ABOUT THIS EXERCISE: All lines in the material with the string "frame" should be listed.

PROVIDED MATERIAL:
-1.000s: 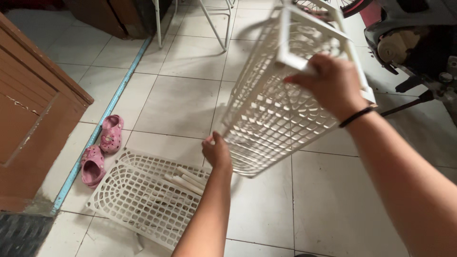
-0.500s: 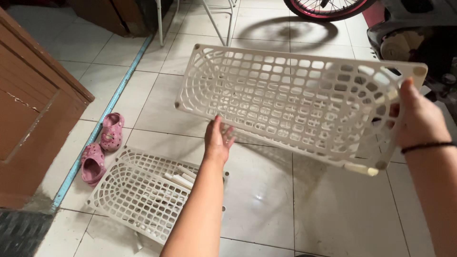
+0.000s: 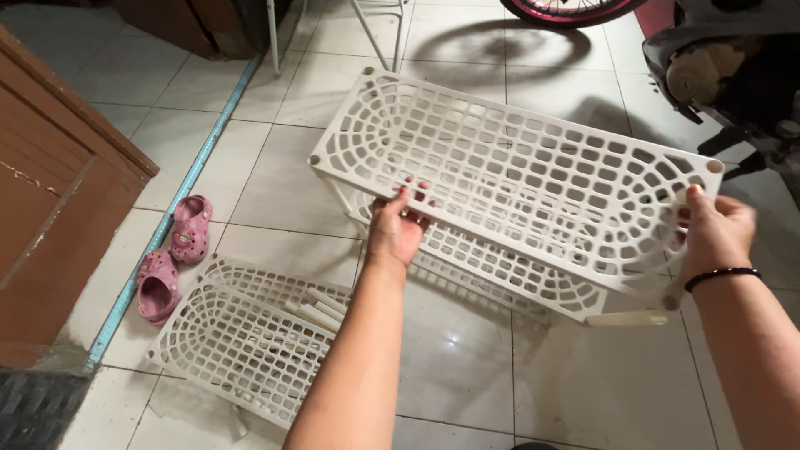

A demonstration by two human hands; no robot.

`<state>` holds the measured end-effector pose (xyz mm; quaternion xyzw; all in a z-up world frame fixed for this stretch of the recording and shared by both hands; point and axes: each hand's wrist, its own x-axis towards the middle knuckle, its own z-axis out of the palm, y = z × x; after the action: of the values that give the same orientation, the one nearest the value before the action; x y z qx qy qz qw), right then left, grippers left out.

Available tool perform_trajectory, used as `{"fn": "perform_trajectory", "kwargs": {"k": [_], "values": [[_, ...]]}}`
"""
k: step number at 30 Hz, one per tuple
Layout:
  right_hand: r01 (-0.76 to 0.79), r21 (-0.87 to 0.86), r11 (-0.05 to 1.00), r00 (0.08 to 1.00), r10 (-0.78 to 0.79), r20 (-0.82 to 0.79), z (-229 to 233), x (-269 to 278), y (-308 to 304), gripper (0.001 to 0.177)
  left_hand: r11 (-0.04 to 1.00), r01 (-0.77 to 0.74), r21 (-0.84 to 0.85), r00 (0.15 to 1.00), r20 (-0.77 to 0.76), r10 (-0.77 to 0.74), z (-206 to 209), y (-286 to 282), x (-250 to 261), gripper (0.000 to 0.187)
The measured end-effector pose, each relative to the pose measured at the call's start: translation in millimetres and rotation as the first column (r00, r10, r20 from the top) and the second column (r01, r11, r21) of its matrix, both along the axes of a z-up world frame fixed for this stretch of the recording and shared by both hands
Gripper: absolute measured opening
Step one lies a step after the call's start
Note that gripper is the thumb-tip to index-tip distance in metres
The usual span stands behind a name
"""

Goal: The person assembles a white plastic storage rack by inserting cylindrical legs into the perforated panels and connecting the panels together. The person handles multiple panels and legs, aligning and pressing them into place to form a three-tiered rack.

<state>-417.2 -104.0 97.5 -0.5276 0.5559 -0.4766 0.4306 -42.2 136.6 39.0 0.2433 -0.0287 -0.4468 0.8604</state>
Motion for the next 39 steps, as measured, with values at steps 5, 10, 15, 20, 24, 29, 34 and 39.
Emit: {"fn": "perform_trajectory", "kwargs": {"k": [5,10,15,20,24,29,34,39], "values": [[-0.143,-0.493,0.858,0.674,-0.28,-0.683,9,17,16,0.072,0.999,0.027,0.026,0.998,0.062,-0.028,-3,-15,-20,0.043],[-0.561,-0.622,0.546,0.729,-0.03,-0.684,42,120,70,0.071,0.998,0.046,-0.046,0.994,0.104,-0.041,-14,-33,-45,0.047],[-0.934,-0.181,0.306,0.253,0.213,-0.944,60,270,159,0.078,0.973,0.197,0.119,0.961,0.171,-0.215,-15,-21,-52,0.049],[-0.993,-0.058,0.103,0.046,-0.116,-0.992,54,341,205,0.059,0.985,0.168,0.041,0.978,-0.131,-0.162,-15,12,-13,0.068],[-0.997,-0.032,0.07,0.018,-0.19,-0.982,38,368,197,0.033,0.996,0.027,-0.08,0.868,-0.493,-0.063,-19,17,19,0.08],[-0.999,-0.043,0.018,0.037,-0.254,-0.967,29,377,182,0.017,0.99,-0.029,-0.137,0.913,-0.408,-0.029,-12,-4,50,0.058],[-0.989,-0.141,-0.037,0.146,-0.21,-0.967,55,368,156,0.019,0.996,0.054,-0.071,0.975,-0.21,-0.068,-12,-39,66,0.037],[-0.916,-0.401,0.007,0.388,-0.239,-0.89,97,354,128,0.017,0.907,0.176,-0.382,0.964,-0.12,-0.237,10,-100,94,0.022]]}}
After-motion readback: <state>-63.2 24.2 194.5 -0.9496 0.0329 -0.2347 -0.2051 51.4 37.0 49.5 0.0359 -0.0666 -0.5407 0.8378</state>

OUTPUT FOR THIS EXERCISE:
`<state>` holds the measured end-effector pose (xyz mm; quaternion xyzw; all in a z-up world frame fixed for this stretch of the recording and shared by both hands; point and axes: each hand's wrist, its own x-axis towards the middle knuckle, its own z-axis out of the palm, y = z × x; after the action: of the values that give the same orientation, the one nearest the value before the action; x y z qx qy qz qw), right then left, grippers left out.
The measured end-effector pose, each relative to the pose measured at the call's start: translation in millimetres and rotation as the first column (r00, r10, r20 from the top) and the second column (r01, r11, r21) of its matrix, both along the axes of a z-up world frame fixed for this stretch of the recording and shared by both hands

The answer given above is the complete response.